Timbercutting in the South Arm
Cedar getters were the first pioneers of the South Arm. The bullock teamsters cut "drawing roads" through the dense bushland. The work was arduous, and the timber cutters had only an axe, adze or cross-cut saw as their primary tools of the trade. The trees were enormous, and springboards were used to climb (and lop) these forest giants. So skilled were these men that they could tell within inches where a tree would fall.
It was a hard life, especially for the women looking after their families - A Milsom.
The men built rough humpies close to the area where they were felling. These were crude structures comprised of timber slab and bark, bedding was usually hessian bags filled with bracken fern, and cooking facilities would be outside over an open fire.
When the cedar trees were felled, they were cast into the river or creek where the logs would lay, sometimes for four or five years, waiting for a flood to send them down to what the cedar-cutters called “saleable water”. Sometimes the felled timber was left in the scrub for 10 or 12 years.
From the 1860’s Byangum, being the head of navigation, became a staging depot/loading area to transport cedar logs, which had either been hauled to Byangum by bullock teams or floated downstream from the upper reaches of the South Arm.
At Byangum, some of the logs would have “dogs” or hooks driven into them. A chain would be run through the outside logs holding all the logs together to create a raft. The timber cutters would put their mark on their logs’ end, which would then be tallied for payment.
Old rafter Joe Hall used to raft these logs to Murwillumbah. He would erect a camp on the raft and push the raft down the river with the tide using a long pole. If the tide travelled upriver, he’d pull over to the bank and camp for the night until the tide turned.

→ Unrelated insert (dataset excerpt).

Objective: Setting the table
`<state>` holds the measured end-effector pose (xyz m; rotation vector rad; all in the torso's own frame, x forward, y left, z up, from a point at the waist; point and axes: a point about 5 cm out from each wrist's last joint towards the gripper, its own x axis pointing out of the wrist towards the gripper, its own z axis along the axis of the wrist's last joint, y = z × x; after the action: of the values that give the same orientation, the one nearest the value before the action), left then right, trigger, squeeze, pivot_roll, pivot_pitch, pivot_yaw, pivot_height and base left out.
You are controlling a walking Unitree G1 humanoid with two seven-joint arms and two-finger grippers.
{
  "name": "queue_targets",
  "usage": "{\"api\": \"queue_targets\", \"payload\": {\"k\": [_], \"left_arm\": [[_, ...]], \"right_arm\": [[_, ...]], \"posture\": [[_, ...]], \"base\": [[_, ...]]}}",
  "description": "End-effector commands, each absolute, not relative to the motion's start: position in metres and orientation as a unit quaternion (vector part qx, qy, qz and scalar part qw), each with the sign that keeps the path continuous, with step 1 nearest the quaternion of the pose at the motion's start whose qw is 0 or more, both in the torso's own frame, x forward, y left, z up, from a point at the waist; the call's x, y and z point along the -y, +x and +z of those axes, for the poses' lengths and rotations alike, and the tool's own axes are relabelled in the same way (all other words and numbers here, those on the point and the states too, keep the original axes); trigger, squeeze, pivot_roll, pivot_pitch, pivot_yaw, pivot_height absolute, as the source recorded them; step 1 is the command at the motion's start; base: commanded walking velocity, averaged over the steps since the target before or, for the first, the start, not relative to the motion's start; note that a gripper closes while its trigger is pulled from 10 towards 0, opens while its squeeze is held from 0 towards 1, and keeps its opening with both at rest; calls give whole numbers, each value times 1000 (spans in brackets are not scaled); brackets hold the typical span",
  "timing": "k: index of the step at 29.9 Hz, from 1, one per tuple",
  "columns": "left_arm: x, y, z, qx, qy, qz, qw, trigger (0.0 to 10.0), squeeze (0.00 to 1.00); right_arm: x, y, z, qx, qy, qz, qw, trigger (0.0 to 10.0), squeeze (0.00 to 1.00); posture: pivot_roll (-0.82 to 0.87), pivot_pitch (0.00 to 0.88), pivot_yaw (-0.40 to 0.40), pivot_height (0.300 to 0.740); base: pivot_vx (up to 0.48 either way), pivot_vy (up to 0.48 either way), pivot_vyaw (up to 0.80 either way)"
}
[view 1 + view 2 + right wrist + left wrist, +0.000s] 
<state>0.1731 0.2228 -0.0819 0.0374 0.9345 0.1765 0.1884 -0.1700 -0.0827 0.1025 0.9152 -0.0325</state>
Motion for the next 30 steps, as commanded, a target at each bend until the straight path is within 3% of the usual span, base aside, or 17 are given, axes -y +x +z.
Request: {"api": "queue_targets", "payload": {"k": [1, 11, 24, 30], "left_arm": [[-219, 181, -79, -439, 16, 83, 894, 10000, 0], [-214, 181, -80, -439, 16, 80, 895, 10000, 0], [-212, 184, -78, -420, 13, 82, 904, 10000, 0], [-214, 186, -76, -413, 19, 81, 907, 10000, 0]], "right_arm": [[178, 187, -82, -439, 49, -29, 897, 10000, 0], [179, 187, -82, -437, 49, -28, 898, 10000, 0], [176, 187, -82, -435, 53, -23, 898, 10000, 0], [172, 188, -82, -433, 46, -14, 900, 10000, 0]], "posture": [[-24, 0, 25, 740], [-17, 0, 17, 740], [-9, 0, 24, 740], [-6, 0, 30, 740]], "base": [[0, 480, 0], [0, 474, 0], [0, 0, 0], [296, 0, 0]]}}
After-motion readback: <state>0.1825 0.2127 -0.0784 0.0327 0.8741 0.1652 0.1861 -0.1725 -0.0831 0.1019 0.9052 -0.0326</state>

At Murwillumbah, the logs would be loaded on ships bound for Sydney. Some logs would be washed out to sea and picked up by sea-going vessels bound for England.
As time moved on, local sawmills were established. Millwork was a dangerous occupation, and the loss of fingers was a common occupational hazard. After much research, we now have a list of 27 sawmills operated simultaneously on the South Arm. Most of these were “case mills”, producing timber cut to make banana cases.
The first known sawmill on the South Arm was on a property known as TIRZAH, advertised for sale in August 1889 Bakers Road, Byangum. After the cedar trees were removed, other timber species such as teak, pine and hardwood were felled.